Building Practical MLOps for a Personal ML Project

A step-by-step guide to turning a notebook-based analysis into a reproducible, deployable, and portfolio-ready MLOps project



MLOps for a Personal ML Project
Image by Author

 

Introduction

 
You’ve probably done your fair share of data science and machine learning projects.

They are great for sharpening skills and showing off what you know and have learned.
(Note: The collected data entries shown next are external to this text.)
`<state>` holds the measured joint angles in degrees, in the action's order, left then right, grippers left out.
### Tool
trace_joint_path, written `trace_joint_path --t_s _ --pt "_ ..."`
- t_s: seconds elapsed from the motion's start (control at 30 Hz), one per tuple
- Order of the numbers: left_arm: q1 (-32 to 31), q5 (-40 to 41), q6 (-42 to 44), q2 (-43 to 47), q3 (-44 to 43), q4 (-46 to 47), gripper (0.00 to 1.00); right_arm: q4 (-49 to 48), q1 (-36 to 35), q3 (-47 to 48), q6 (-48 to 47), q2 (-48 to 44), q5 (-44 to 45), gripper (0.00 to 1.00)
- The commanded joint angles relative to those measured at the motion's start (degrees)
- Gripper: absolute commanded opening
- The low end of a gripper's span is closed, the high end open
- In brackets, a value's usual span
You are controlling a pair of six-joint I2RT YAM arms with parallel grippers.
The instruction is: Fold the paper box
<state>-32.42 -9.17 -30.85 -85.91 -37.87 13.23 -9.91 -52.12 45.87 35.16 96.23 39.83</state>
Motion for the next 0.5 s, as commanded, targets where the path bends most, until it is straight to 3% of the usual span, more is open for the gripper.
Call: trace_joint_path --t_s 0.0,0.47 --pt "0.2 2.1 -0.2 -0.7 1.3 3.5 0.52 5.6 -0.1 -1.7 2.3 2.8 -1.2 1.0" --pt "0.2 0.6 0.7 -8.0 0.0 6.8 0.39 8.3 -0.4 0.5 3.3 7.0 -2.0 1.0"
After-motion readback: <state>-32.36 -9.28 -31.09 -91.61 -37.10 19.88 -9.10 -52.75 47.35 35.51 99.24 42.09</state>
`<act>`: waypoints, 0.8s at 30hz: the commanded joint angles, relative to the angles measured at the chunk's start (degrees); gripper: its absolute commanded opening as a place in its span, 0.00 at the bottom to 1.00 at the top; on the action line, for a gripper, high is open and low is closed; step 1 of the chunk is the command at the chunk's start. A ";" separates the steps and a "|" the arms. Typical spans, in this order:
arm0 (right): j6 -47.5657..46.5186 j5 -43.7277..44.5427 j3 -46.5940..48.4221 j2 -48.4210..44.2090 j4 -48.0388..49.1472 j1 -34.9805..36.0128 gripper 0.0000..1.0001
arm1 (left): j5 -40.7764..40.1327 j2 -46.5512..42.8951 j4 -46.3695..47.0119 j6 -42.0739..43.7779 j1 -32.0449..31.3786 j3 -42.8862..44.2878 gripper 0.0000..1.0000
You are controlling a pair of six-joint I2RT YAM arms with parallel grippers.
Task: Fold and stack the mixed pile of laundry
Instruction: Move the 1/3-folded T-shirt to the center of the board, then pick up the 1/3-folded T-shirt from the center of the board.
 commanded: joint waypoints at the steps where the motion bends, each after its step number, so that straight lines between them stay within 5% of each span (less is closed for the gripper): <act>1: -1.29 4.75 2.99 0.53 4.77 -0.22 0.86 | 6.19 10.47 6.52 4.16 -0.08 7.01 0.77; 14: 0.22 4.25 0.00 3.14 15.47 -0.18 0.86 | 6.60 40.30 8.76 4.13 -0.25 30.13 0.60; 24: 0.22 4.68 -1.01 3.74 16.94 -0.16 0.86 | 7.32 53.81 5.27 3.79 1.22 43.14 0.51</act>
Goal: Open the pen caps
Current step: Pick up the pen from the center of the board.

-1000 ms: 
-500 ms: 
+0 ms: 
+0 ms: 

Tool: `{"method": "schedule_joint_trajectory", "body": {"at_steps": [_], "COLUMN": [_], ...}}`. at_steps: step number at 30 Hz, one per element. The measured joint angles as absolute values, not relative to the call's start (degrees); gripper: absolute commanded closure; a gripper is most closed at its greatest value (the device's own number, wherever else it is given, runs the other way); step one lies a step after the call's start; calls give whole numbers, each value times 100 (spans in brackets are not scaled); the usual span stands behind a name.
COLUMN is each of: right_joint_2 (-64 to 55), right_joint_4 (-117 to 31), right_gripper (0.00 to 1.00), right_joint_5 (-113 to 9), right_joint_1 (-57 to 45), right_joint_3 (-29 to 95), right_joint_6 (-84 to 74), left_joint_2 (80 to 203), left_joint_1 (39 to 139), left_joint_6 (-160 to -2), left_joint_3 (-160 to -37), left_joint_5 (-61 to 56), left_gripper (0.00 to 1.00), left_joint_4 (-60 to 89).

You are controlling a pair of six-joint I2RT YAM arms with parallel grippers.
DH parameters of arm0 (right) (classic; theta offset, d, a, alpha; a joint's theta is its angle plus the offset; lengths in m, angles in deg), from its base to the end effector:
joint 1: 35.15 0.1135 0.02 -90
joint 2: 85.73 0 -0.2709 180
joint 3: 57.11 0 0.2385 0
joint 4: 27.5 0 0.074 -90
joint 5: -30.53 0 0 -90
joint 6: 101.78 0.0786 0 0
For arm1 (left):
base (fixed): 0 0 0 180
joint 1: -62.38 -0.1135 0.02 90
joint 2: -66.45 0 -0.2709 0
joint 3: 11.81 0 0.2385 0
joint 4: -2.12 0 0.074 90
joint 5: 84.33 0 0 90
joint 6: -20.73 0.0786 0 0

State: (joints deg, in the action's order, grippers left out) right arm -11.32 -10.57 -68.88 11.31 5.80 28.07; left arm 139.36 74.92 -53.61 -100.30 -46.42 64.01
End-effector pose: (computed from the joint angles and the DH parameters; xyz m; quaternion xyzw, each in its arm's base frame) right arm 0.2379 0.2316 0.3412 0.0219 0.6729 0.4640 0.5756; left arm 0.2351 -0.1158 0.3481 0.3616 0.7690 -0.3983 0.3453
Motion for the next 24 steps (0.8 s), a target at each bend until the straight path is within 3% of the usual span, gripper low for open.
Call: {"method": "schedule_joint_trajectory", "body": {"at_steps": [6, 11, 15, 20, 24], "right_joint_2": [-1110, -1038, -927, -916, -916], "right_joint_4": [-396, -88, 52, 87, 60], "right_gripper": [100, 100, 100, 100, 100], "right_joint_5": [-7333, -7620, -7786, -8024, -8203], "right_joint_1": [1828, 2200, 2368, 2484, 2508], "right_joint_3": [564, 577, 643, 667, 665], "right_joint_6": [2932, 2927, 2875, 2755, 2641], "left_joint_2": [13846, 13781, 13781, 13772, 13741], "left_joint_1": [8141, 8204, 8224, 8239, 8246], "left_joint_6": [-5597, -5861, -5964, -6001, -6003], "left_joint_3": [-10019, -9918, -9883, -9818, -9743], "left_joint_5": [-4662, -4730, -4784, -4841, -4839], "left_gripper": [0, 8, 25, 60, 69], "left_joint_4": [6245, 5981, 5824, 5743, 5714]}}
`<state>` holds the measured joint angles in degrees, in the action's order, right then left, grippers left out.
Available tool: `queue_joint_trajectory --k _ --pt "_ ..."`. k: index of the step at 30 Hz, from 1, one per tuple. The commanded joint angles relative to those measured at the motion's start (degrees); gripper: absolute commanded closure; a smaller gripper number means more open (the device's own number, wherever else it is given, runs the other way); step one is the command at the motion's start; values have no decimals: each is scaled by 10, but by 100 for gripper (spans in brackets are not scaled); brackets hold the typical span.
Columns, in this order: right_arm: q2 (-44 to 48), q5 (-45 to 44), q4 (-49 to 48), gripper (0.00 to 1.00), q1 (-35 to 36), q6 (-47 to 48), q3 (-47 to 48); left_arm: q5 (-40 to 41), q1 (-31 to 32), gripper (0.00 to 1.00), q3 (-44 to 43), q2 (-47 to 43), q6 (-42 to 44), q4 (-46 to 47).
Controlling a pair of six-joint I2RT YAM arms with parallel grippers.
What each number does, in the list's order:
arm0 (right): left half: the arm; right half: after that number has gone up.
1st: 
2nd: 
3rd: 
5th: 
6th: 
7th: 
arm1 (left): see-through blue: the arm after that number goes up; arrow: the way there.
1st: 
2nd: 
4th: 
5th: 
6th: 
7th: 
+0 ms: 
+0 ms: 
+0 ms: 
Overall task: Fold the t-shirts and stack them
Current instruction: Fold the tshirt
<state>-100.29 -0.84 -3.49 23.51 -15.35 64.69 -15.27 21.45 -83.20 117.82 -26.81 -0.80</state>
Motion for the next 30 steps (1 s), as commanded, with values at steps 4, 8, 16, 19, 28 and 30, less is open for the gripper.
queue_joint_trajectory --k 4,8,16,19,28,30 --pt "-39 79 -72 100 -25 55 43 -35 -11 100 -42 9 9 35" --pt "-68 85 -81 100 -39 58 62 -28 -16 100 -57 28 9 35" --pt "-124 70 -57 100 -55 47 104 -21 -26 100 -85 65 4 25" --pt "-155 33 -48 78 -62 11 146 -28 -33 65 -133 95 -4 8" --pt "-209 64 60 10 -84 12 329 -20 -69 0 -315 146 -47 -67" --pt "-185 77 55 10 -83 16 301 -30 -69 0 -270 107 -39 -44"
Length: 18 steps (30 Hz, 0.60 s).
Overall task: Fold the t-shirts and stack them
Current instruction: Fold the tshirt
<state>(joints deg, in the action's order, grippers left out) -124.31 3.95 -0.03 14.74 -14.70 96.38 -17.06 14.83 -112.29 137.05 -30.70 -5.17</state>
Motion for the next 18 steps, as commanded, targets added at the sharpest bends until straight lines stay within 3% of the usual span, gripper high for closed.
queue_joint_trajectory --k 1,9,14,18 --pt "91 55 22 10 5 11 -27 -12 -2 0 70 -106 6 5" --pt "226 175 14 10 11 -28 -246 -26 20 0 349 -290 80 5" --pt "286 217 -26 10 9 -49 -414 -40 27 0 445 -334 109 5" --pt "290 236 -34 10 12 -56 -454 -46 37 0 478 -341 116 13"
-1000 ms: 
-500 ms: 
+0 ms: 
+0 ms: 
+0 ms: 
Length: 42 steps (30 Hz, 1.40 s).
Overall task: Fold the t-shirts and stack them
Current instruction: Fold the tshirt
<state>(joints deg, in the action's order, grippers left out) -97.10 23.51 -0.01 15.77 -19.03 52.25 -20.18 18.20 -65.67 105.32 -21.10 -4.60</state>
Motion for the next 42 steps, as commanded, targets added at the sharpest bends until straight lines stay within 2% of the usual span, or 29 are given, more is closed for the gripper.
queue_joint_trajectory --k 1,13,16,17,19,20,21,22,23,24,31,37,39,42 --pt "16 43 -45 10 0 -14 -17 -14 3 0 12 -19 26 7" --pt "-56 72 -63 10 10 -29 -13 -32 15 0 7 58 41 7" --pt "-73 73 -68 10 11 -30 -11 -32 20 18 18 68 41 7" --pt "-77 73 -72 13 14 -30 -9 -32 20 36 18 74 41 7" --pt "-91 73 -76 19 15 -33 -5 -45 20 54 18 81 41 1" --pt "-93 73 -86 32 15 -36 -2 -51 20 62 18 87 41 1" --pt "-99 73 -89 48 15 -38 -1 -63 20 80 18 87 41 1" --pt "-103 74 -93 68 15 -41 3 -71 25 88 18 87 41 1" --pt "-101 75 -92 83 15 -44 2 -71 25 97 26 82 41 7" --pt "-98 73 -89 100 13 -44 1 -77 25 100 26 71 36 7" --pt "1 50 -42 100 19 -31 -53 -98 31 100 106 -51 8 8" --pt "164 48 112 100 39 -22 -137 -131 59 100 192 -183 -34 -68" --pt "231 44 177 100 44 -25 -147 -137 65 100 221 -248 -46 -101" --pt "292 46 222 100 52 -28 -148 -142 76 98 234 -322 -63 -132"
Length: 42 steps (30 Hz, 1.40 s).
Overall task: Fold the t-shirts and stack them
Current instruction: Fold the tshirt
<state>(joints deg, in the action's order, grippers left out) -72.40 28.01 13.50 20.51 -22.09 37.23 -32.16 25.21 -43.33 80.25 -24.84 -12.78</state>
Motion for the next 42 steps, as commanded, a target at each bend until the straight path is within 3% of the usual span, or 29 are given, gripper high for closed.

But here’s the thing: they often stop short of what real-world, production-level data science looks like.

In this article, we take a project — the U.S. Occupational Wage Analysis — and turn it into something that says, “This is ready for real-world use.”

For this, we will walk through a simple but solid machine learning operations (MLOps) setup that covers everything from version control to deployment.

It’s great for early-career data people, freelancers, portfolio builders, or whoever wants their work to look like it came out of a professional setup, even if it did not.

In this article, we will go beyond notebook projects: we will set up our MLOps structure, learn how to set up reproducible pipelines, model artifacts, a simple local application programming interface (API), logging, and finally, how to produce useful documentation.

 

MLOps for a Personal ML Project
Image by Author

 

Understanding the Task and the Dataset

 
The scenario for the project consists of a national U.S. dataset that has annual occupational wage and employment data in all 50 U.S. states and territories. The data details employment totals, mean wages, occupational groups, wage percentiles, and also geographic identifiers.

 
MLOps for a Personal ML Project
 

Your main objectives are:

  • Comparing differences in wages across different states and job categories
  • Running statistical tests (T-tests, Z-tests, F-tests)
  • Building regressions to understand the relationship between employment and wages
  • Visualizing wage distributions and occupation trends

Some key columns of the dataset:

  • OCC_TITLE — Occupation name
  • TOT_EMP — Total employment
  • A_MEAN — Average annual wage
  • PRIM_STATE — State abbreviation
  • O_GROUP — Occupation category (Major, Total, Detailed)

 
MLOps for a Personal ML Project
 

Your mission here is to produce reliable insights about wage disparities, job distribution, and statistical relationships, but it does not stop there.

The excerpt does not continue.